To do
How do the lines below between the ones holding "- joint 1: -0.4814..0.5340" and "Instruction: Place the", inclusive, read? Give them again exactly, with no other lines.

Items from a dataset
***
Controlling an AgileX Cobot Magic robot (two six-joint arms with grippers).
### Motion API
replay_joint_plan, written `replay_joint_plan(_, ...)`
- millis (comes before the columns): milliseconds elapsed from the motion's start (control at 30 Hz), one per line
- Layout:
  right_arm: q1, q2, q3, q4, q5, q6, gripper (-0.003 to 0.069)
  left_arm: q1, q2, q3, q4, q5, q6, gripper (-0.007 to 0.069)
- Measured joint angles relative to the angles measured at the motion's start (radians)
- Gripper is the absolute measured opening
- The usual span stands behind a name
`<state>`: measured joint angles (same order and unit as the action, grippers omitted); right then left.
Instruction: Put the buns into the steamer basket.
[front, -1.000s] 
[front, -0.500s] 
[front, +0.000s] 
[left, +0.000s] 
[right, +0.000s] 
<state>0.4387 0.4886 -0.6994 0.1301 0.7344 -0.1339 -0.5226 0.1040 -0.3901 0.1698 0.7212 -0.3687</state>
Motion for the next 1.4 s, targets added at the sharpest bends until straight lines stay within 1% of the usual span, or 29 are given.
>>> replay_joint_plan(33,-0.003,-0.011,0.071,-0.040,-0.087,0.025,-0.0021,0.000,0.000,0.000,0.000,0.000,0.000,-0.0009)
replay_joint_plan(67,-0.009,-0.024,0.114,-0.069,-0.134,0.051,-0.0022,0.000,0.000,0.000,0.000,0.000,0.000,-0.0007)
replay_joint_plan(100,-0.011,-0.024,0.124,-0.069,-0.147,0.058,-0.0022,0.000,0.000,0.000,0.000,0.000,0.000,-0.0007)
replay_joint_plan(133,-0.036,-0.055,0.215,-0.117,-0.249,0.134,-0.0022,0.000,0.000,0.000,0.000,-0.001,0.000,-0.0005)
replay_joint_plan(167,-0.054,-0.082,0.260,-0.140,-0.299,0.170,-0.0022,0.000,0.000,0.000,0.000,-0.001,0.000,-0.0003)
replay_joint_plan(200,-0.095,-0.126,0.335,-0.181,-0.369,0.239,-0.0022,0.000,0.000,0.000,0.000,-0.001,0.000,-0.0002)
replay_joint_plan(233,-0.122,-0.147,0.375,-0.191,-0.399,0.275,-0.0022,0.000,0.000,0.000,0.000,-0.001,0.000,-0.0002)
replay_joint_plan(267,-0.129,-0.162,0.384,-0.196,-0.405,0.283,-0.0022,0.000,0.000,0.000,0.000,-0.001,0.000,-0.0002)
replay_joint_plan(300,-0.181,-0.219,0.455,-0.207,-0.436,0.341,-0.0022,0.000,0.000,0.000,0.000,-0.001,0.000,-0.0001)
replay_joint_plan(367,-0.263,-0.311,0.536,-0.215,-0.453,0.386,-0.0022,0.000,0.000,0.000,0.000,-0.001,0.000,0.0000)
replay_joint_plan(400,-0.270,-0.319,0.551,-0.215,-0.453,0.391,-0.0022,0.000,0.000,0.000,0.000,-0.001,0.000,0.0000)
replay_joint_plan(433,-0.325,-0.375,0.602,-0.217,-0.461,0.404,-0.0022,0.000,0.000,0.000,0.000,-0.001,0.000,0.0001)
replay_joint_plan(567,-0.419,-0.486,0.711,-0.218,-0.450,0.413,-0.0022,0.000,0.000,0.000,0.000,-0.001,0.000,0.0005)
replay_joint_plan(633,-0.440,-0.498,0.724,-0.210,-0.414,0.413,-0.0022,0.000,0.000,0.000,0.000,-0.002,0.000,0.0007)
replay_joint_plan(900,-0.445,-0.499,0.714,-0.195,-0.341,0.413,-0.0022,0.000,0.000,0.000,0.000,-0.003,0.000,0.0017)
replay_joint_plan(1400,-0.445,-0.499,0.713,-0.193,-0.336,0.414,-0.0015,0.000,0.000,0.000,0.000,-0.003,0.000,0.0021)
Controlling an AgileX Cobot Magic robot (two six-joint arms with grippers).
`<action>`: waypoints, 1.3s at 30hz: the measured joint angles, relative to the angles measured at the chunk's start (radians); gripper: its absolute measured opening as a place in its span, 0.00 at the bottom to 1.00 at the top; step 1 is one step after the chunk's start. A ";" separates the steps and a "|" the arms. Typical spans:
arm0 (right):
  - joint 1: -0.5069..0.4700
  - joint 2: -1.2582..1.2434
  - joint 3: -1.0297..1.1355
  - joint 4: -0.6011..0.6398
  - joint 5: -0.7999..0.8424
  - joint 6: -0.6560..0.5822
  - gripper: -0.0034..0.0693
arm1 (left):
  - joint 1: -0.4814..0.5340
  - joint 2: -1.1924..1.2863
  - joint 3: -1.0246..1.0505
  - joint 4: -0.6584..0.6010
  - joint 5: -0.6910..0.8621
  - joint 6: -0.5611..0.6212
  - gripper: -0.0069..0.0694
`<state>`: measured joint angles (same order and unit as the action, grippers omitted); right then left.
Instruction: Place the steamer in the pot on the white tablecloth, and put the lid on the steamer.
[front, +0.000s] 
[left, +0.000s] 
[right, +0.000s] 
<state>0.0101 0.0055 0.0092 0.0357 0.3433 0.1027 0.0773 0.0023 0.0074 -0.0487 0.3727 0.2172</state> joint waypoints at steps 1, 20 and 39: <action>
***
Answer section
  - joint 1: -0.4814..0.5340
  - joint 2: -1.1924..1.2863
  - joint 3: -1.0246..1.0505
  - joint 4: -0.6584..0.6010
  - joint 5: -0.6910..0.8621
  - joint 6: -0.5611..0.6212
  - gripper: -0.0069..0.0694
`<state>`: measured joint angles (same order and unit as the action, grippers omitted); right then left.
Instruction: Place the steamer in the pot on the white tablecloth, and put the lid on the steamer.

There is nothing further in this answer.